## WHAT NEEDS TO BE DONE
As the answer, set down the lines below from the one containing "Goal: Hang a" through the one containing "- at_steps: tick", exactly and inclusively, and no others.

## DATA FOR ANALYSIS
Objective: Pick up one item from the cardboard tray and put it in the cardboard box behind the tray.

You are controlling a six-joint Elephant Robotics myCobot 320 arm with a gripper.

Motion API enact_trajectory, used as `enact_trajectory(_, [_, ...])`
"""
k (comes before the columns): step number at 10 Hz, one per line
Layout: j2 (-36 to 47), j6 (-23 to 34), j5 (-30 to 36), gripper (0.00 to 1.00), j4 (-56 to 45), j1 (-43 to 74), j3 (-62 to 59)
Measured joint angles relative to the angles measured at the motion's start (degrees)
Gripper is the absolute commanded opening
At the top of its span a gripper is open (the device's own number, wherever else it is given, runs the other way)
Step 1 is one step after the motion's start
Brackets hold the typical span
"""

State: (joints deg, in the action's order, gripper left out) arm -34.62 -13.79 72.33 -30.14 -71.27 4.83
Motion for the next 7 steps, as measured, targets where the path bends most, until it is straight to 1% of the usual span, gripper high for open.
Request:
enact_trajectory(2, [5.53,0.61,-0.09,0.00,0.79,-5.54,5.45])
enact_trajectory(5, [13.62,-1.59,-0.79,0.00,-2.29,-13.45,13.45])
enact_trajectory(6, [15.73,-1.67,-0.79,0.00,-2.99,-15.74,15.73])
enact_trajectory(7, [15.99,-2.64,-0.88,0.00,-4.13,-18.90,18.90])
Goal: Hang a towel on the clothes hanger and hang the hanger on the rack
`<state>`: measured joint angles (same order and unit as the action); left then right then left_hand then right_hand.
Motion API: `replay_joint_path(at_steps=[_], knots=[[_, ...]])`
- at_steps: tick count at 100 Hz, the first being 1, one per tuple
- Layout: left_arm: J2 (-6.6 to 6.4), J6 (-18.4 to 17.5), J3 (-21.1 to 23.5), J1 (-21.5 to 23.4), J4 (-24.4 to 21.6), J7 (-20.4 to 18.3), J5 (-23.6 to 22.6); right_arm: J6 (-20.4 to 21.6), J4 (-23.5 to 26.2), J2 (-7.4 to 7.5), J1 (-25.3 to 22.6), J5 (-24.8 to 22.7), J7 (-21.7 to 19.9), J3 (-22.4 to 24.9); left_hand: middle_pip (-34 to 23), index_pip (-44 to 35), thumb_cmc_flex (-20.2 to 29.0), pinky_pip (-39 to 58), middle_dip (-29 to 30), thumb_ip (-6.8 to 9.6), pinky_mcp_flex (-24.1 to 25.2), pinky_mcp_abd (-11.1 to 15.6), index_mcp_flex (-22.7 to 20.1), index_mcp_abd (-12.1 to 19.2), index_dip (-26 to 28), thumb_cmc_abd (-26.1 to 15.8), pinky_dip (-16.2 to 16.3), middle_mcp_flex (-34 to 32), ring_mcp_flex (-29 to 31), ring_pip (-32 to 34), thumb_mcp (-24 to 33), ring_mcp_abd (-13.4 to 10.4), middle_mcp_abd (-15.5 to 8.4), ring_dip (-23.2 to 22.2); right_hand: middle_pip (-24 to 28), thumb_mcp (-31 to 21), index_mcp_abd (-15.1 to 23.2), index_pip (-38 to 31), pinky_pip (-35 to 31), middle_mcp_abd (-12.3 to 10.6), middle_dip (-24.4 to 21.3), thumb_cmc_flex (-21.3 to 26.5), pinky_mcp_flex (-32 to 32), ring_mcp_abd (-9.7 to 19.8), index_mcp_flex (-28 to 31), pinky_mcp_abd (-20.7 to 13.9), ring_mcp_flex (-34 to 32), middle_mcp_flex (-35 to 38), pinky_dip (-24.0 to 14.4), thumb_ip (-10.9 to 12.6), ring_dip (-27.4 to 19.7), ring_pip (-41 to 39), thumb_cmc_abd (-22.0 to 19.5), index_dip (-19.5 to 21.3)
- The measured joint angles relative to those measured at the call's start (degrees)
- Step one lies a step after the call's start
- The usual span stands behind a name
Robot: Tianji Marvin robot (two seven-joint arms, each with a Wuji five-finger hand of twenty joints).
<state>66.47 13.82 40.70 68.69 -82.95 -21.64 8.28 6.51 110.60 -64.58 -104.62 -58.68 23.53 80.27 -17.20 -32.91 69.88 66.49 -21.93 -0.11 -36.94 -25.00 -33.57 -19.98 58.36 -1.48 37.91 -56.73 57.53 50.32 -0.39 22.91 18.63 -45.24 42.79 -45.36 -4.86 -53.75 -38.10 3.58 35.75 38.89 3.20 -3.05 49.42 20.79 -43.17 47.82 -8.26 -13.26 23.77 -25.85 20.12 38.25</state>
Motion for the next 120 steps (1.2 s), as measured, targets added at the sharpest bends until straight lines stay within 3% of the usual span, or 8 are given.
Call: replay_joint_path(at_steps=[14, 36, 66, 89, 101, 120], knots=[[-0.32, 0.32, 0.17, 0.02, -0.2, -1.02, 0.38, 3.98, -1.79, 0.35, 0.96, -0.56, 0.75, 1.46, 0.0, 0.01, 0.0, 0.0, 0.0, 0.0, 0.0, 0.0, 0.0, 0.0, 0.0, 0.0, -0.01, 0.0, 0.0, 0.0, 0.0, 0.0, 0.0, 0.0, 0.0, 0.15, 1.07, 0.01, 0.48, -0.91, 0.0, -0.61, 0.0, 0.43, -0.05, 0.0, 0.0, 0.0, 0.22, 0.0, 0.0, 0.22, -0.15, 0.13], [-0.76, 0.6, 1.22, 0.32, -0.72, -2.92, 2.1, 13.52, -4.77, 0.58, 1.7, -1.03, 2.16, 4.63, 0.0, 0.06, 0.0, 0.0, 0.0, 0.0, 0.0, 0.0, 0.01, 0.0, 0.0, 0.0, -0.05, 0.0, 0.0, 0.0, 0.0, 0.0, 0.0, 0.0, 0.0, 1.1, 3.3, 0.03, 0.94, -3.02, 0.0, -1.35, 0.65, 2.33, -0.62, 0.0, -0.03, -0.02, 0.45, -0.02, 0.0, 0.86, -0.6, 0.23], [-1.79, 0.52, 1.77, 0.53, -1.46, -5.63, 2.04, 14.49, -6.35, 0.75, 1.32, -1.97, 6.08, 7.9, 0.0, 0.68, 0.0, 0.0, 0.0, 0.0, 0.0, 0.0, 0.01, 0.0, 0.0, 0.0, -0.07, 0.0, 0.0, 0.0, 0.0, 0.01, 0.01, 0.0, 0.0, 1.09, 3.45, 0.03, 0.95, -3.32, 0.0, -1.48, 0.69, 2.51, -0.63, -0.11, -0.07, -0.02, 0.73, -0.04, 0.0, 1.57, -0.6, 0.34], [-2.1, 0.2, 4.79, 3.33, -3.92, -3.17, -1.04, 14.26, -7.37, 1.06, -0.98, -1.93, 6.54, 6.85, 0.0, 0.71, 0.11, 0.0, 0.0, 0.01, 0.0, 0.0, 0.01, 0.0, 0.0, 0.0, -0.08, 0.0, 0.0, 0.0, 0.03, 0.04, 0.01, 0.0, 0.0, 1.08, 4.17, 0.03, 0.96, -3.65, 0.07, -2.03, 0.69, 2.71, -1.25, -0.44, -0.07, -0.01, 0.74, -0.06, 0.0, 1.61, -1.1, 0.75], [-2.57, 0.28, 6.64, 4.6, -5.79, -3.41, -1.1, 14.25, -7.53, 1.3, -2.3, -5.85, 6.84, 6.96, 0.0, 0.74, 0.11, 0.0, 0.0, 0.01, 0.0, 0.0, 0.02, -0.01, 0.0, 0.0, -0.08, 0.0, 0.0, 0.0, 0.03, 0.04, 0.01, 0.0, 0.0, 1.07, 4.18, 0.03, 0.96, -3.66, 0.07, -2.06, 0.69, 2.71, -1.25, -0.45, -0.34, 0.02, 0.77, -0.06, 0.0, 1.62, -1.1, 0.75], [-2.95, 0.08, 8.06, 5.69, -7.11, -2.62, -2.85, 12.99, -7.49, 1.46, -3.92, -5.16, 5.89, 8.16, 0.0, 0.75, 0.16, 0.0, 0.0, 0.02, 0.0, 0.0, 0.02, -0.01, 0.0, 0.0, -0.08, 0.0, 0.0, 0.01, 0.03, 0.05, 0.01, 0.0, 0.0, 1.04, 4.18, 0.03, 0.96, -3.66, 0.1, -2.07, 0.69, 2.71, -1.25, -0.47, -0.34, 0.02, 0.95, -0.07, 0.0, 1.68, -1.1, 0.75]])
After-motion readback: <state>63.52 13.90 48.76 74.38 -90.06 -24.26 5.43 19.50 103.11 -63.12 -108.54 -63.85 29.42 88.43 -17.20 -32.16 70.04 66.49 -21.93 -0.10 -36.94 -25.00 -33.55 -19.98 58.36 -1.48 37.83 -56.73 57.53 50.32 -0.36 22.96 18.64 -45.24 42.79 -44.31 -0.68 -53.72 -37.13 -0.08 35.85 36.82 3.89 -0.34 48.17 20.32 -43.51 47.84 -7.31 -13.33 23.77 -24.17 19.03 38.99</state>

## TASK ANSWER
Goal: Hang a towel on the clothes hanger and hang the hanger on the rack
`<state>`: measured joint angles (same order and unit as the action); left then right then left_hand then right_hand.
Motion API: `replay_joint_path(at_steps=[_], knots=[[_, ...]])`
- at_steps: tick count at 100 Hz, the first being 1, one per tuple

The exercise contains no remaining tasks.